ExchangeWire Research’s weekly roundup brings you up-to-date research findings from around the world, with additional insight provided by Hugh Williams, senior data analyst, ExchangeWire. In this week’s edition: Premium publishers beat Facebook and Twitter for consumer trust; British Black Friday sales driven by international purchases; and The lofty cost of acquiring a mobile app user.
Premium publishers beat Facebook & Twitter for consumer trust
Over three-quarters (79%) of UK residents think it is very important to know the origins of news content, according to a study by Sharethrough. This group has more confidence in how premium publisher brands source their news than they do when they access news through social platforms.

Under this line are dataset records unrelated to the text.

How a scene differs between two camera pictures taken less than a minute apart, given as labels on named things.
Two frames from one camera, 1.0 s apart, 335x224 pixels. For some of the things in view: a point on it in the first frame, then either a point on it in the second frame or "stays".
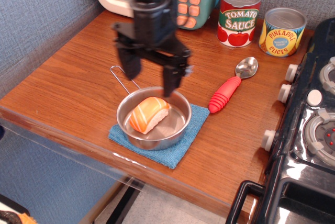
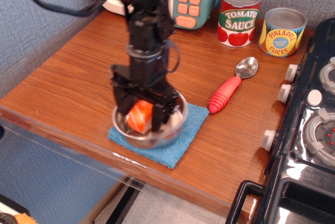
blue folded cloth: x=168 y=155 stays
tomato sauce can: x=239 y=8 stays
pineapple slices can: x=282 y=31 stays
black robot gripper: x=153 y=33 -> x=145 y=77
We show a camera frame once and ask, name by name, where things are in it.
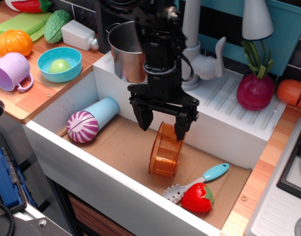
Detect purple white striped toy onion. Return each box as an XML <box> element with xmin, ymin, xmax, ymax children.
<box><xmin>66</xmin><ymin>111</ymin><xmax>99</xmax><ymax>143</ymax></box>

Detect black cable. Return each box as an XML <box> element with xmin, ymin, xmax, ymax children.
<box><xmin>0</xmin><ymin>199</ymin><xmax>16</xmax><ymax>236</ymax></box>

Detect white sink basin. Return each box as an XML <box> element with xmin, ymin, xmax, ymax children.
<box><xmin>24</xmin><ymin>53</ymin><xmax>286</xmax><ymax>236</ymax></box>

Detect green toy bitter gourd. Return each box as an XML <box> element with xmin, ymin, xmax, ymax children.
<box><xmin>44</xmin><ymin>10</ymin><xmax>72</xmax><ymax>43</ymax></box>

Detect orange translucent plastic pot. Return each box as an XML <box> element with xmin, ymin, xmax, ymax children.
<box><xmin>149</xmin><ymin>122</ymin><xmax>184</xmax><ymax>178</ymax></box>

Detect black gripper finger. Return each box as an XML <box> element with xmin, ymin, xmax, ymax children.
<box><xmin>175</xmin><ymin>113</ymin><xmax>192</xmax><ymax>141</ymax></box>
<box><xmin>132</xmin><ymin>103</ymin><xmax>153</xmax><ymax>131</ymax></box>

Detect blue handled pasta spoon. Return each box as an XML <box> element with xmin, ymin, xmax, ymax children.
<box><xmin>163</xmin><ymin>163</ymin><xmax>230</xmax><ymax>204</ymax></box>

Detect red toy strawberry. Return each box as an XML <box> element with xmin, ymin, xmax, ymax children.
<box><xmin>181</xmin><ymin>182</ymin><xmax>214</xmax><ymax>212</ymax></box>

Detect lilac plastic mug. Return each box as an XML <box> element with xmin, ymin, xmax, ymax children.
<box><xmin>0</xmin><ymin>52</ymin><xmax>34</xmax><ymax>92</ymax></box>

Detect blue box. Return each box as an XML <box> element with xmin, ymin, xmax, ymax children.
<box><xmin>0</xmin><ymin>148</ymin><xmax>27</xmax><ymax>213</ymax></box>

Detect magenta toy radish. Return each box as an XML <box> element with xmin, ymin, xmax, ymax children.
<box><xmin>237</xmin><ymin>40</ymin><xmax>275</xmax><ymax>111</ymax></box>

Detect green cutting board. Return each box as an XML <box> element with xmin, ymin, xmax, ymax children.
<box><xmin>0</xmin><ymin>12</ymin><xmax>52</xmax><ymax>42</ymax></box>

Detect white cone lamp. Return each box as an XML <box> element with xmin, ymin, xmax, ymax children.
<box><xmin>242</xmin><ymin>0</ymin><xmax>274</xmax><ymax>41</ymax></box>

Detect orange toy pumpkin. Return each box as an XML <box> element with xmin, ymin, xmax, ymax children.
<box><xmin>0</xmin><ymin>29</ymin><xmax>33</xmax><ymax>57</ymax></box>

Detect grey toy faucet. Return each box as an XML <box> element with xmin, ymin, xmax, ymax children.
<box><xmin>182</xmin><ymin>0</ymin><xmax>226</xmax><ymax>91</ymax></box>

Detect red toy pepper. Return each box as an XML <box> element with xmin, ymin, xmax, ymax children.
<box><xmin>5</xmin><ymin>0</ymin><xmax>52</xmax><ymax>13</ymax></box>

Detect orange toy carrot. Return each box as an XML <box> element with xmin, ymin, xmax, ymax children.
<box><xmin>276</xmin><ymin>79</ymin><xmax>301</xmax><ymax>108</ymax></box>

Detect white salt shaker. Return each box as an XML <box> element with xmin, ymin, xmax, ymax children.
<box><xmin>61</xmin><ymin>20</ymin><xmax>99</xmax><ymax>51</ymax></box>

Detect teal plastic bowl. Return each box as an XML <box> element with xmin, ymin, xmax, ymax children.
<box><xmin>37</xmin><ymin>47</ymin><xmax>82</xmax><ymax>83</ymax></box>

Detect toy stove top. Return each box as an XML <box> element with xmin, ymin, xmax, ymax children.
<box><xmin>244</xmin><ymin>118</ymin><xmax>301</xmax><ymax>236</ymax></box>

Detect light blue plastic cup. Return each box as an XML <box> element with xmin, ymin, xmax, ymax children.
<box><xmin>84</xmin><ymin>97</ymin><xmax>119</xmax><ymax>131</ymax></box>

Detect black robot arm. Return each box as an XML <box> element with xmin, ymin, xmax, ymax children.
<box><xmin>99</xmin><ymin>0</ymin><xmax>199</xmax><ymax>141</ymax></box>

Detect stainless steel pot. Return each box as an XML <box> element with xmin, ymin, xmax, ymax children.
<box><xmin>106</xmin><ymin>21</ymin><xmax>147</xmax><ymax>84</ymax></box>

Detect teal plastic bin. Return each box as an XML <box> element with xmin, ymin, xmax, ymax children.
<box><xmin>198</xmin><ymin>0</ymin><xmax>301</xmax><ymax>76</ymax></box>

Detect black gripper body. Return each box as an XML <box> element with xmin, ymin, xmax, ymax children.
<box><xmin>128</xmin><ymin>67</ymin><xmax>199</xmax><ymax>121</ymax></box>

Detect green toy ball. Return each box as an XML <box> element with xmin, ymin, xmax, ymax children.
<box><xmin>48</xmin><ymin>59</ymin><xmax>71</xmax><ymax>73</ymax></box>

Consumer understanding of where news content is sourced correlated clearly with brand trust. While the proportion of respondents who trusted premium publishers was relatively high, with 79% trusting the BBC, and 55% trusting The Times and The Guardian, only 36% said they trusted news content on Facebook and Twitter.
While 70% of those surveyed said that they knew where information was sourced by the BBC, and 55% felt the same about The Guardian and The Times, far fewer had the same confidence in the news content they accessed through their Facebook (43%) and Twitter (44%) news feeds.

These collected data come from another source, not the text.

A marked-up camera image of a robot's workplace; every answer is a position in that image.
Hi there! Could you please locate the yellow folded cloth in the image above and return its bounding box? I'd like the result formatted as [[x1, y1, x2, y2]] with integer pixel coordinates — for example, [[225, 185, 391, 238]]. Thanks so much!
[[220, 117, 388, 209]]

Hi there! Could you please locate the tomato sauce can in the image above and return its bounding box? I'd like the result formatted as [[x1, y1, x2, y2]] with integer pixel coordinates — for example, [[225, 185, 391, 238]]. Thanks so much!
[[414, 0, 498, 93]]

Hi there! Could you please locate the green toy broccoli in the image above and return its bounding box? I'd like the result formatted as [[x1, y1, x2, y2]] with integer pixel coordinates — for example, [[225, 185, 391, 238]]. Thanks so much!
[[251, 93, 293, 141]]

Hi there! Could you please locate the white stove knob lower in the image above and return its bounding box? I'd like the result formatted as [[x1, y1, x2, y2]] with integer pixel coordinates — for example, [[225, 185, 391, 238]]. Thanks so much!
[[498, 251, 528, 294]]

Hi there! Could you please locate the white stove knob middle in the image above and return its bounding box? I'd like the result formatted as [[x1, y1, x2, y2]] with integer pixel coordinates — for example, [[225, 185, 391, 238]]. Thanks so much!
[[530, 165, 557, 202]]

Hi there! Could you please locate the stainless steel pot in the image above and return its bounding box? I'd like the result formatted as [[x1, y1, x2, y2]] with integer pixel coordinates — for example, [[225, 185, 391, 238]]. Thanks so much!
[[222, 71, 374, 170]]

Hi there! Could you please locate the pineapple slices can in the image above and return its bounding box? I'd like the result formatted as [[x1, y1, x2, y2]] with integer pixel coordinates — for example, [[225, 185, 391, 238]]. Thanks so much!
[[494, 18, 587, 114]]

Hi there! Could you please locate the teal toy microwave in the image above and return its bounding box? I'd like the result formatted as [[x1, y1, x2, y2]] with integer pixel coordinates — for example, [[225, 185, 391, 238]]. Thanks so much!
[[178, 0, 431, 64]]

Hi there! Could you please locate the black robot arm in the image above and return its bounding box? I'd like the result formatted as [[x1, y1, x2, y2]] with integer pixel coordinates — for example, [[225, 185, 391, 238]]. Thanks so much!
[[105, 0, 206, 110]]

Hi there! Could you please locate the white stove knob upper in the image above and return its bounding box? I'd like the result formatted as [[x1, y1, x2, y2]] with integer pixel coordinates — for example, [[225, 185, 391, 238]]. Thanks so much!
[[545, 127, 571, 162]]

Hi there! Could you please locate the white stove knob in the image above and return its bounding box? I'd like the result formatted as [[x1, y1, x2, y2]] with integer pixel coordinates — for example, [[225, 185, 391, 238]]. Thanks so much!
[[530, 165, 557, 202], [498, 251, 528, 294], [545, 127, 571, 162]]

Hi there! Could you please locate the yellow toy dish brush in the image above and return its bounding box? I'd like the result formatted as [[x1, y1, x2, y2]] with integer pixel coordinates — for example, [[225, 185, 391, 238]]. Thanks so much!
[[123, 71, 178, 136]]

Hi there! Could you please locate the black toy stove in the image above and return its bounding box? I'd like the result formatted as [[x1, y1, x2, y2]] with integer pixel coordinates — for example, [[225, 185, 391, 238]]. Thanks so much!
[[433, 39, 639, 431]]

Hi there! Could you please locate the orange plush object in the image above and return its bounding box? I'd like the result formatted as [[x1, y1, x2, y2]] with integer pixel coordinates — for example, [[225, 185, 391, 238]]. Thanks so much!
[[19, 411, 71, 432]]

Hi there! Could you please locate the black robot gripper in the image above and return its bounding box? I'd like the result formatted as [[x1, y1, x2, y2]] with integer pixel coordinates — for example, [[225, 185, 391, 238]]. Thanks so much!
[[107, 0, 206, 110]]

The survey also revealed consumers engage more deeply with content on premium publisher sites than through social platforms. Although the time spent accessing news content on the two media types is broadly similar, respondents were 48% more likely to actually read an article on The Guardian than on Facebook, with social media activity geared towards scrolling through news headlines.
British Black Friday sales driven by international purchases
Black Friday 2017 is due to be bigger than ever, with data revealing a 14% year-on-year increase in sales globally, finds a study by Rakuten Marketing.
As many as 24% of sales through UK publishers on Black Friday are now driven by international shoppers. This rises to 28% by Cyber Monday, with the United States, Hong Kong, and China making up 9% of this demand.
In the UK, Black Friday still delivers the greatest sales boost, a colossal 307% increase compared to the average retail day in the first week of the month. However, Black Friday is more than a single day. Rakuten Marketing figures suggest that ‘Cyber Week’ in fact starts on the Monday preceding Black Friday, with the global number of orders placed just 9% short of those placed on the Friday. This may well be attributed to many offers now being run from the start of the week, as opposed to purely on the day itself.
Another hugely important day in November is Singles’ Day. While this is harder for western marketers to tap into, there is an increasing appetite among UK and US shoppers for Singles’ Day purchases, with 31% more US transactions taking place on the 11th than average, and 39% more in the UK.
The lofty cost of acquiring a mobile app user
The average cost to acquire a user who makes a purchase via an app is USD$64.96 (£48.82), according to research by Liftoff.
That’s significantly higher than the cost of getting someone to install an app, at USD$4.12 (£3.10), as well as getting a first-time user to create an account via an app, at an average cost of USD$8.21 (£6.17).
In addition, the report finds that the average cost to acquire an app user who makes an in-app purchase (like game content) is USD$76.40 (£57.41). Meanwhile, the cost of acquiring an app user who subscribes to a paid service is a lot more expensive than any of the other types of acquisitions. It averages to USD$162.22 (£121.91) per user.
eMarketer estimates that US mobile app install ad spend will reach USD$7.57bn (£5.69bn) this year, an increase of 29.0% from 2016, when it totaled USD$5.87bn (£4.41bn).